*Your assignment:* Nothing but the lines below between the line holding "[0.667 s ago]" and the line holding "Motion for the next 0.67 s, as", inclusive, should appear in the answer, each set down exactly.

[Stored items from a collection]
--*--

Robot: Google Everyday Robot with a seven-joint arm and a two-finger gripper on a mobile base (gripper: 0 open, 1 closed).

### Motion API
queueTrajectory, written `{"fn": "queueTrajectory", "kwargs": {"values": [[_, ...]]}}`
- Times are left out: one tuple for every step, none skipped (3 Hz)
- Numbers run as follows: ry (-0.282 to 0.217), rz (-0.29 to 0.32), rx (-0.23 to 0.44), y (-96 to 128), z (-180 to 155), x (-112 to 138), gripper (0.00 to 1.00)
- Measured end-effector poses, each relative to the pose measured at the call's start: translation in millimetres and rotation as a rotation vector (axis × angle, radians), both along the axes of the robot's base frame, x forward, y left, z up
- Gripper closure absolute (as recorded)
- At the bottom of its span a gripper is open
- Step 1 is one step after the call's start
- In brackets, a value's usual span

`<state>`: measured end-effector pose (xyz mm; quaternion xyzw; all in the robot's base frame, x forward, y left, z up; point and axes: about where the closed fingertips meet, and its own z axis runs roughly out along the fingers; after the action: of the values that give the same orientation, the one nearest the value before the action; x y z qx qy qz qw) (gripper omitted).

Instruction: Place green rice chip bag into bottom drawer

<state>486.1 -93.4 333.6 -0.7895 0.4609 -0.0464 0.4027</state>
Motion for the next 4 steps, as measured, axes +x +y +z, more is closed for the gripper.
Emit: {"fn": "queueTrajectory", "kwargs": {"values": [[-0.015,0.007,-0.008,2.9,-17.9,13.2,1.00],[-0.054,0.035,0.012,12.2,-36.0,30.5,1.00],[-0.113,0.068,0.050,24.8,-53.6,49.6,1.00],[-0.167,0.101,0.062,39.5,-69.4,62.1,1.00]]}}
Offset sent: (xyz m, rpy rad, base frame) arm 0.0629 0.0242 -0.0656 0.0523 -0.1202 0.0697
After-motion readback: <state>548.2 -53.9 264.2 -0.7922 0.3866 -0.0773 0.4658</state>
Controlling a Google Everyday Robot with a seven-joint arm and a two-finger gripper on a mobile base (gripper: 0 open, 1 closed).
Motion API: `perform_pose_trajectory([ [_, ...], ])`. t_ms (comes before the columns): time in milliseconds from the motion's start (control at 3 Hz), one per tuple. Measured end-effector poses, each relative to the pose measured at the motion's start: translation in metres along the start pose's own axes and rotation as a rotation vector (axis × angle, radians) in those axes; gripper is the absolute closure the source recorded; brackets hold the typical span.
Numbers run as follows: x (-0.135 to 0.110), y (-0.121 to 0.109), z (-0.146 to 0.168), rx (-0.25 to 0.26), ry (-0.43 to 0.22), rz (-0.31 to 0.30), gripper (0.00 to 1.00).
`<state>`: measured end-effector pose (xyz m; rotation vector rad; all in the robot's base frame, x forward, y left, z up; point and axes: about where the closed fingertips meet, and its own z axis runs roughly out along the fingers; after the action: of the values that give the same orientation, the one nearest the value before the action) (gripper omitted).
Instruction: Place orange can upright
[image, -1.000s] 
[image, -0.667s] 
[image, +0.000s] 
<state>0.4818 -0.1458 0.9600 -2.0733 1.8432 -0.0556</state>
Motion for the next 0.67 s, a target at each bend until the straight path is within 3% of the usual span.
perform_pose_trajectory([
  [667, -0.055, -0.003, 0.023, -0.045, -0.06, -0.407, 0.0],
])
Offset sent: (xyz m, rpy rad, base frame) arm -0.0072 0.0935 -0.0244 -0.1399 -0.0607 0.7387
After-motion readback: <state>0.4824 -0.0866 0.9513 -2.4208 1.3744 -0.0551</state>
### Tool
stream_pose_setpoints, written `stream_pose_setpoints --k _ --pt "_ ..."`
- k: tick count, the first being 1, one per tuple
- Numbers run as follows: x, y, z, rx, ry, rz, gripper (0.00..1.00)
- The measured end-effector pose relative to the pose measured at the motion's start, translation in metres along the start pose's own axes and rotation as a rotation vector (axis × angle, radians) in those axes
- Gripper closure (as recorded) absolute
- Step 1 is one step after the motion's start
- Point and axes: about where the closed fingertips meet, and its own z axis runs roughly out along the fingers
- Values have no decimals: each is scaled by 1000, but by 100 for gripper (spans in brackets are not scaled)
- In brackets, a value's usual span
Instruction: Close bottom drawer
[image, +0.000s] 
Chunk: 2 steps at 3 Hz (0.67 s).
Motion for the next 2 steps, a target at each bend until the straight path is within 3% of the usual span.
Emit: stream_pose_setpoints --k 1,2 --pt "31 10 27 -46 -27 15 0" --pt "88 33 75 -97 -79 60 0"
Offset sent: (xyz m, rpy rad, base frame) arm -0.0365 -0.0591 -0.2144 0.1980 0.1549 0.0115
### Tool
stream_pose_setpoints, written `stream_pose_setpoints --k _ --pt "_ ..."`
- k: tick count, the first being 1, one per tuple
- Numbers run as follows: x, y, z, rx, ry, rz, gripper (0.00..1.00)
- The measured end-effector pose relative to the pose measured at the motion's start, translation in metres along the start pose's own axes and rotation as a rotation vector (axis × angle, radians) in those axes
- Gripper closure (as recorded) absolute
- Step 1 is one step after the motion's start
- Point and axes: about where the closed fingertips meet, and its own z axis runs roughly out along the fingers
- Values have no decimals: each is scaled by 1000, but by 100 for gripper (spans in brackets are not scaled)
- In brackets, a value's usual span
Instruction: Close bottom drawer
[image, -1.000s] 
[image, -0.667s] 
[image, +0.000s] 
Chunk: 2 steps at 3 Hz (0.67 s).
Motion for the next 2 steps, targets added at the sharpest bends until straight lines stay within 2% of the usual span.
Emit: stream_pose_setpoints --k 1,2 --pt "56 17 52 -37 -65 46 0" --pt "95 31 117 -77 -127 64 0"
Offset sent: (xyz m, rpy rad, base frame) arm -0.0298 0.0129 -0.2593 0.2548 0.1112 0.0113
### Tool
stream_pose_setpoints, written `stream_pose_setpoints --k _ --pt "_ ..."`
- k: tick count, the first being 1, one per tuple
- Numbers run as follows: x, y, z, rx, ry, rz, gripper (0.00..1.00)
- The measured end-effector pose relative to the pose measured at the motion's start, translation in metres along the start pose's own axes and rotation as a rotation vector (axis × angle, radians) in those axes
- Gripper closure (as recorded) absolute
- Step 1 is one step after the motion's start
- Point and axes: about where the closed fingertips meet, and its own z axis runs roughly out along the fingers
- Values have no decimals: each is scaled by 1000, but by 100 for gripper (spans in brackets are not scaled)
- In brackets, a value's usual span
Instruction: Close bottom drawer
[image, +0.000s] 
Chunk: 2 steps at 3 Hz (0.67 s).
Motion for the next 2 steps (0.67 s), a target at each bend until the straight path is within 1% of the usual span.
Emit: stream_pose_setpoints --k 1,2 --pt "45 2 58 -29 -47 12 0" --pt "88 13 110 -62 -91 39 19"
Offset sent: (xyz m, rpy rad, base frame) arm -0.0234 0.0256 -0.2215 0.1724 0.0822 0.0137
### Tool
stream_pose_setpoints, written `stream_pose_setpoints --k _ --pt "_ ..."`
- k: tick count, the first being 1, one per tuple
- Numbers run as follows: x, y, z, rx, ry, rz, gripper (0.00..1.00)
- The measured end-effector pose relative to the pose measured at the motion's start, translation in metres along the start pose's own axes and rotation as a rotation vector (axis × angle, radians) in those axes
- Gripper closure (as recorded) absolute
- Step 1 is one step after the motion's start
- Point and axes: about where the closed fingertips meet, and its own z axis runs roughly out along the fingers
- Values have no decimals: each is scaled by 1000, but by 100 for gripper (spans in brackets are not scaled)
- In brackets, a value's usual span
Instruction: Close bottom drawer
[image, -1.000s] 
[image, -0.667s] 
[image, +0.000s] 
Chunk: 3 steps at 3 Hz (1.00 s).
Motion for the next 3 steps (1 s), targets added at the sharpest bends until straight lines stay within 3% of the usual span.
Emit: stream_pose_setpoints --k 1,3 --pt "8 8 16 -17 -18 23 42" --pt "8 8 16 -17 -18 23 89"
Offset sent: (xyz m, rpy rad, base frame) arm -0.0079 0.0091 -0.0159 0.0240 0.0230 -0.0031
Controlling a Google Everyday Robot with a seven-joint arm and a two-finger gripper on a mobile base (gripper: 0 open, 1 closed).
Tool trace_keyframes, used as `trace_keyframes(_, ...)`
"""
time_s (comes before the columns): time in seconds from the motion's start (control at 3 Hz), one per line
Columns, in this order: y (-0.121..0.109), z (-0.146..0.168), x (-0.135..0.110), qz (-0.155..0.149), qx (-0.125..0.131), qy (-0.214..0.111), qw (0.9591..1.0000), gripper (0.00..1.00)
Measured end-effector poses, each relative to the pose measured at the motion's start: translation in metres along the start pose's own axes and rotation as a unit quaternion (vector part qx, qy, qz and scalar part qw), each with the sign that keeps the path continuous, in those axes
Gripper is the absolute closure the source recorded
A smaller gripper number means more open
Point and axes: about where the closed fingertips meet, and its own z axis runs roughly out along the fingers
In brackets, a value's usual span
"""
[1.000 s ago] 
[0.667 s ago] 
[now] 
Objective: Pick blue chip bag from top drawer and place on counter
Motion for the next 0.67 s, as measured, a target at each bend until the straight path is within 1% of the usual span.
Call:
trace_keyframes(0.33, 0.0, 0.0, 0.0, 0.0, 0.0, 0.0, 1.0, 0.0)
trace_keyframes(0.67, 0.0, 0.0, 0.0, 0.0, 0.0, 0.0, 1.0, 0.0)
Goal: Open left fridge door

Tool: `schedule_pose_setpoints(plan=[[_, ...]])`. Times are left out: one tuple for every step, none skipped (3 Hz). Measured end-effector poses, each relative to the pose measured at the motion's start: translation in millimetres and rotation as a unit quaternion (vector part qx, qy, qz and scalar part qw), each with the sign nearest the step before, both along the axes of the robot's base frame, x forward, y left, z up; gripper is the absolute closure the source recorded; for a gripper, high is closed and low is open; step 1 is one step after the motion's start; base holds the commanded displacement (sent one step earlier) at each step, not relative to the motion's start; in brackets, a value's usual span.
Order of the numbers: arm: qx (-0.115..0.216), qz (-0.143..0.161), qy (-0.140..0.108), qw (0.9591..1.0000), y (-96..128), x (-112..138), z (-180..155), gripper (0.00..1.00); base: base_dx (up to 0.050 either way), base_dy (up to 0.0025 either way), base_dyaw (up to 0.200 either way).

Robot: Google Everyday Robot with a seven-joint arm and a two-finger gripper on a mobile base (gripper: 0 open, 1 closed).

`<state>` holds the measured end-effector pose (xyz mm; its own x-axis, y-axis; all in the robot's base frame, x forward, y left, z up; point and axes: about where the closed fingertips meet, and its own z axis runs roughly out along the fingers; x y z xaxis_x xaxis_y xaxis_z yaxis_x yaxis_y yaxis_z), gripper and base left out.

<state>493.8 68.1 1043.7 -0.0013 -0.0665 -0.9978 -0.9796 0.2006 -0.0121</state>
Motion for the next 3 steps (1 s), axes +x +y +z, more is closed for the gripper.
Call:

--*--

*Exercise output:*
[0.667 s ago] 
[now] 
Objective: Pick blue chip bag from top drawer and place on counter
Motion for the next 0.67 s, as measured, a target at each bend until the straight path is within 1% of the usual span.

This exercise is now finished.